Sharing the Past – Far Western Contributes to the 51st SCA Annual Meeting

2017 SCA Program

Click image to view entire program

March 9th – 12th 2017: Braving an impending storm – fortunately, a forecast that wasn’t – over 800 archaeologists attended the 51st Annual Society of California Archaeology Meetings in Fish Camp, California, just outside Yosemite National Park on the western slope of the Sierra Nevada.

Organized by Far Western’s Dr. Adie Whitaker (Program Chair), the overarching theme of “Sharing the Past” was vibrant throughout the venue and symposia. Friday morning’s Plenary Session included a stellar line up of speakers sharing highlights of recent research in the foothills and mountains of the central and north-central Sierra. The Plenary Session officially opened the 2017 meetings as Dr. Eric Wohlgemuth of Far Western discussed the challenges of archaeological field methods in California’s conifer forests. Eric spoke alongside Diane Gifford-Gonzalez, Carly S. Whelan, Kathleen L. Hull, Reba Fuller, Brian Codding, Ron W. Goode, and Mary L. Maniery.

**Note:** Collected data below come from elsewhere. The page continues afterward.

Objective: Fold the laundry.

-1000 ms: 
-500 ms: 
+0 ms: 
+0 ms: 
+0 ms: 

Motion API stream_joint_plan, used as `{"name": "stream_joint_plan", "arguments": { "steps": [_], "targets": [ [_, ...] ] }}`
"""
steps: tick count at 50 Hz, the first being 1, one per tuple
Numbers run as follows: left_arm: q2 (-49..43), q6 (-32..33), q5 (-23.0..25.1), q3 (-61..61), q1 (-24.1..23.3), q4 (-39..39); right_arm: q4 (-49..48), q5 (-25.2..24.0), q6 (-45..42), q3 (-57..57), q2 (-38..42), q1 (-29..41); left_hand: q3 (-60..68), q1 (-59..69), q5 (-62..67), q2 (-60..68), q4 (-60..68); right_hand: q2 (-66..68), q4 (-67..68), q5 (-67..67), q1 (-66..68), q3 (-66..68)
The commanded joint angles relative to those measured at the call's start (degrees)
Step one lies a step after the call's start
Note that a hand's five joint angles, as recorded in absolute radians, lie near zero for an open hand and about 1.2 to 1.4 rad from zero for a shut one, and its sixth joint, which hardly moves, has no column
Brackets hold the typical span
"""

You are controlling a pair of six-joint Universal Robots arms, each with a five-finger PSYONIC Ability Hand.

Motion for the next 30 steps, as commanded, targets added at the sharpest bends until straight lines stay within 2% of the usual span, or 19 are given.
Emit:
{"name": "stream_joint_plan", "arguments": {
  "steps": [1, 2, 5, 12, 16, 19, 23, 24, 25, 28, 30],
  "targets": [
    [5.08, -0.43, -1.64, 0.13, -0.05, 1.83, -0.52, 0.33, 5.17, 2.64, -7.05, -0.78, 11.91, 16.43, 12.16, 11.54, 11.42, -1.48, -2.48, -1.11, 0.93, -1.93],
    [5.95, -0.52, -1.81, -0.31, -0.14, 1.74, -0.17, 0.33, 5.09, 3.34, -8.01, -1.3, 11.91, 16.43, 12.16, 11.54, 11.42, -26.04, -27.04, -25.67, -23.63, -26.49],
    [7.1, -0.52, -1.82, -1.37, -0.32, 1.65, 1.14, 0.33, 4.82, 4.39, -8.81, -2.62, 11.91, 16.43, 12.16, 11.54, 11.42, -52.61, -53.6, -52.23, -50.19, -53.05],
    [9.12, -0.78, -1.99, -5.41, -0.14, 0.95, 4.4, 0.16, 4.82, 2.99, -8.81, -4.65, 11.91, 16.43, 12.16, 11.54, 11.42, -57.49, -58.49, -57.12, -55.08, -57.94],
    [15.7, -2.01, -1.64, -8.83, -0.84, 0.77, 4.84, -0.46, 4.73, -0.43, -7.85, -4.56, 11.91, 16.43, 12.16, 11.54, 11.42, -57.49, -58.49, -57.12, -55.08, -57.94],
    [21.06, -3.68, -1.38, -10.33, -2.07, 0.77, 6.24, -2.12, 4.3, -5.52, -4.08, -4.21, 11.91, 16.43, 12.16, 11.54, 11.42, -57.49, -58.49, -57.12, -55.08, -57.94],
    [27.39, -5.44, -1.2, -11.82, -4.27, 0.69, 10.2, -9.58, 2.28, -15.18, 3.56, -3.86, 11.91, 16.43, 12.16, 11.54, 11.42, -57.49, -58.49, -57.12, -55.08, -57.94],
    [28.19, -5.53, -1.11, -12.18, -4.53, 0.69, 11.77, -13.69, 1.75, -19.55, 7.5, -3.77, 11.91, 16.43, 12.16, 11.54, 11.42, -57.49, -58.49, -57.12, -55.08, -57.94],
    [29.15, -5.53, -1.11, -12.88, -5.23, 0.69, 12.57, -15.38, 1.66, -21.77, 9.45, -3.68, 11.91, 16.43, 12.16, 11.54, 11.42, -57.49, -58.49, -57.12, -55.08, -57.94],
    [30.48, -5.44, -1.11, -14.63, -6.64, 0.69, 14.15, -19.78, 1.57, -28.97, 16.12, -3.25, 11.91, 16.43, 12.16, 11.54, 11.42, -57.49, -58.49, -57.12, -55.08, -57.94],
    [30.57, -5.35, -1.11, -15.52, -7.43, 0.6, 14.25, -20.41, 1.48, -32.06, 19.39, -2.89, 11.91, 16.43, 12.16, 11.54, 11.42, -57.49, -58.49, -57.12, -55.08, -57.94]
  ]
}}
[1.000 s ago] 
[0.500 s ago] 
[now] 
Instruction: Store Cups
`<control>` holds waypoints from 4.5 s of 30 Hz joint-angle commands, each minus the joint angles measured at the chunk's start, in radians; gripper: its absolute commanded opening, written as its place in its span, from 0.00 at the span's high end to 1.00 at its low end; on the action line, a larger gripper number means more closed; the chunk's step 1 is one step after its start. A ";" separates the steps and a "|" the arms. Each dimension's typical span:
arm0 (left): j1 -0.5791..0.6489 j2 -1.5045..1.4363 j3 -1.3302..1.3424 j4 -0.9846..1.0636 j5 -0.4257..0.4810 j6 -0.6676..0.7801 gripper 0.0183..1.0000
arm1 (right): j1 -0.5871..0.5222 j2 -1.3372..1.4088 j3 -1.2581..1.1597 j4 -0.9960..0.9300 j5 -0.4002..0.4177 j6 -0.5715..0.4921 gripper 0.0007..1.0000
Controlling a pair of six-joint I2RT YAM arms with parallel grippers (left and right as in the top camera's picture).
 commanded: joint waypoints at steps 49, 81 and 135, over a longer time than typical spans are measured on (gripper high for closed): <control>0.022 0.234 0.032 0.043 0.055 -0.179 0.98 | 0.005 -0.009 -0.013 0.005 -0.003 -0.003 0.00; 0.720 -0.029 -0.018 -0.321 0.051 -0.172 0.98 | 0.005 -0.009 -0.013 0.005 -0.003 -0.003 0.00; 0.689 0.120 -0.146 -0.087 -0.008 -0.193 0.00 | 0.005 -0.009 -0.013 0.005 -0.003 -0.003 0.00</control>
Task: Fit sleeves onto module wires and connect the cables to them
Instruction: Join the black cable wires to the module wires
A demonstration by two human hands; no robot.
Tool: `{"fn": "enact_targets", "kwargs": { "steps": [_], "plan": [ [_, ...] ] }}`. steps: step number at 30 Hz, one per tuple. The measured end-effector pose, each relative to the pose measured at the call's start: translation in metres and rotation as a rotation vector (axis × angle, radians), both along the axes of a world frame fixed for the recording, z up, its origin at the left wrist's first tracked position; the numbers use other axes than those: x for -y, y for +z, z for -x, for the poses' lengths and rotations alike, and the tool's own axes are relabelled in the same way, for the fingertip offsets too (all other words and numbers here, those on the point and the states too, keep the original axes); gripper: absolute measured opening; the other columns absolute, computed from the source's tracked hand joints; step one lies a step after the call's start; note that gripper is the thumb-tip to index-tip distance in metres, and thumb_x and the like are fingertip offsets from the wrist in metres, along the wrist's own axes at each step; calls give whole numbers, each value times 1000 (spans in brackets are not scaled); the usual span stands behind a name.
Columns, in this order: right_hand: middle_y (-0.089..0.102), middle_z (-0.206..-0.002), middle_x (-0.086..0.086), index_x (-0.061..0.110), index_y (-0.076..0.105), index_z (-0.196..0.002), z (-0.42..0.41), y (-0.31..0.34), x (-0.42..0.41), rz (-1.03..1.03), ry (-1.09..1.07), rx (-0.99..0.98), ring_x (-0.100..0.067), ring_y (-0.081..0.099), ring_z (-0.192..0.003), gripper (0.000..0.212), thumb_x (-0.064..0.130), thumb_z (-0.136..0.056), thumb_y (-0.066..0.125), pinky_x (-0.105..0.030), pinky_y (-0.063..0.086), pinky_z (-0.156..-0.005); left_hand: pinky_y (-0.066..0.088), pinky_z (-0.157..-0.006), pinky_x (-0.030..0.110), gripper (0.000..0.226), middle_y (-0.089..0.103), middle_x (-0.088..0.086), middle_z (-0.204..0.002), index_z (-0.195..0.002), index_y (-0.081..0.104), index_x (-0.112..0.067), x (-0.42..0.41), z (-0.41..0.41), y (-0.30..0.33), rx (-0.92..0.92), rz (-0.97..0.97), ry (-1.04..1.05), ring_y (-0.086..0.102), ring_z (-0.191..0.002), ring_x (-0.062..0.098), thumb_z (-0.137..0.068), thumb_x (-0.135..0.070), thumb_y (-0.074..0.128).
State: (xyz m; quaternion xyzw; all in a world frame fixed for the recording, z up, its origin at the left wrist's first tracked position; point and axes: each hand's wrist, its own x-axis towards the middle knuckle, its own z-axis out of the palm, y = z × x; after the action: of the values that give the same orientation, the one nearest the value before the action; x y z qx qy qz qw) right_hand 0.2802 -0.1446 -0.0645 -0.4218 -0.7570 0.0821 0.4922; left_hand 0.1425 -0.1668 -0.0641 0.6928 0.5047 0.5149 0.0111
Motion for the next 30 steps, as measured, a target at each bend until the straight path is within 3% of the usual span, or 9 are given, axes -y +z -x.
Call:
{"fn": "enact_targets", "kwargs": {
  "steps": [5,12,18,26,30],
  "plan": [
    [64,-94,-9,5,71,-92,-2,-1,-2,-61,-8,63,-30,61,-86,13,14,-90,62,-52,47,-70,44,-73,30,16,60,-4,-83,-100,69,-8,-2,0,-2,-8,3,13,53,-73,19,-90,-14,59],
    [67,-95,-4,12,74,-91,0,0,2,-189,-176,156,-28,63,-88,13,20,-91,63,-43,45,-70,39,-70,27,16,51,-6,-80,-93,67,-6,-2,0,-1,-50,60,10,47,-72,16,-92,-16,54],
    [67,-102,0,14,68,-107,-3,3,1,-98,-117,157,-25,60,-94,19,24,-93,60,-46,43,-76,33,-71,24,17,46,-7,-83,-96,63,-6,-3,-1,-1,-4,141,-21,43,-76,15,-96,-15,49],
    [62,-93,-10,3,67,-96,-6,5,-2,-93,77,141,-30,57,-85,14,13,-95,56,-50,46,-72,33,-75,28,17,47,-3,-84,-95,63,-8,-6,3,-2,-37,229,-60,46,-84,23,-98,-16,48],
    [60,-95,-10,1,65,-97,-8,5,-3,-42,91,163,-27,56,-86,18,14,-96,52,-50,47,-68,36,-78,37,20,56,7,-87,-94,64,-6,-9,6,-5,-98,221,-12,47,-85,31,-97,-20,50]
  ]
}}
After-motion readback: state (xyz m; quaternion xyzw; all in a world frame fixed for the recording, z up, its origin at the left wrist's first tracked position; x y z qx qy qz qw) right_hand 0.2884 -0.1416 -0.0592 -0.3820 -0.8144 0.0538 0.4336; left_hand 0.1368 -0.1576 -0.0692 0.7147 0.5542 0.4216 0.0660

The meeting then dispersed into a buzz of presentations, posters, forums, and roundtable discussions. Far Western contributors and participants provided strong presence throughout the weekend.

As the meetings closed on Sunday, Far Western past-President Bill Hildebrandt took on a new presidential role, joining the SCA Board as Incoming President. Bill begins his service this year as a member of the seven-person board and will serve as President of the SCA from 2018-2019.

In addition to behind the scenes work organizing the program by Adie Whitaker, Production Supervisor Nicole Birney produced the program using a database designed by Partner Jay King

A special thank you to Nicole Birney and Jay King for assisting with program organization and to Tammara Norton for contributing to our 2017 SCA presentations. 

Organized Paper Symposium

Organizer: Kaely R. Colligan
Minding the Gap: New Perspectives on the Study of Gender and Archaeology
Organizer: Kaely R. Colligan
The Society of California Archaeology has chosen the theme “Sharing the Past” for the 2017 meeting, to bring the membership together and to identify what unifies the past and present. This symposium will focus on different aspects of studying gender in archaeology and how this translates to modern-day gender issues. Topics include the history of women in the field of California archaeology, feminist perspectives on archaeological thought/theory, and how prehistoric/historic gender roles are revealed in archaeological assemblages. The goal is to bring forward new perspectives on old theories, and shed light on modern issues in our field.

Organized Poster Symposium

Organizer: Allika Ruby
Salvaging the Past at CA-SBA-1703: A Case Study in Archaeological Inquiry
Organizer: Allika Ruby
In 2015, Far Western conducted salvage excavations along US 101 in Goleta after Caltrans construction workers exposed a buried portion of CA-SBA-1703. The site was an Early Period midden found within an extremely disturbed context. Departing from the traditional CRM reporting format, Far Western produced a concise volume with abundant graphics intended to be used primarily by college educators seeking to introduce their students to archaeological practices using a contemporary, realistic, and unexpected scenario. The volume highlights challenges often encountered by archaeologists working on project-driven excavations. This poster session presents selected issues and findings documented in that report.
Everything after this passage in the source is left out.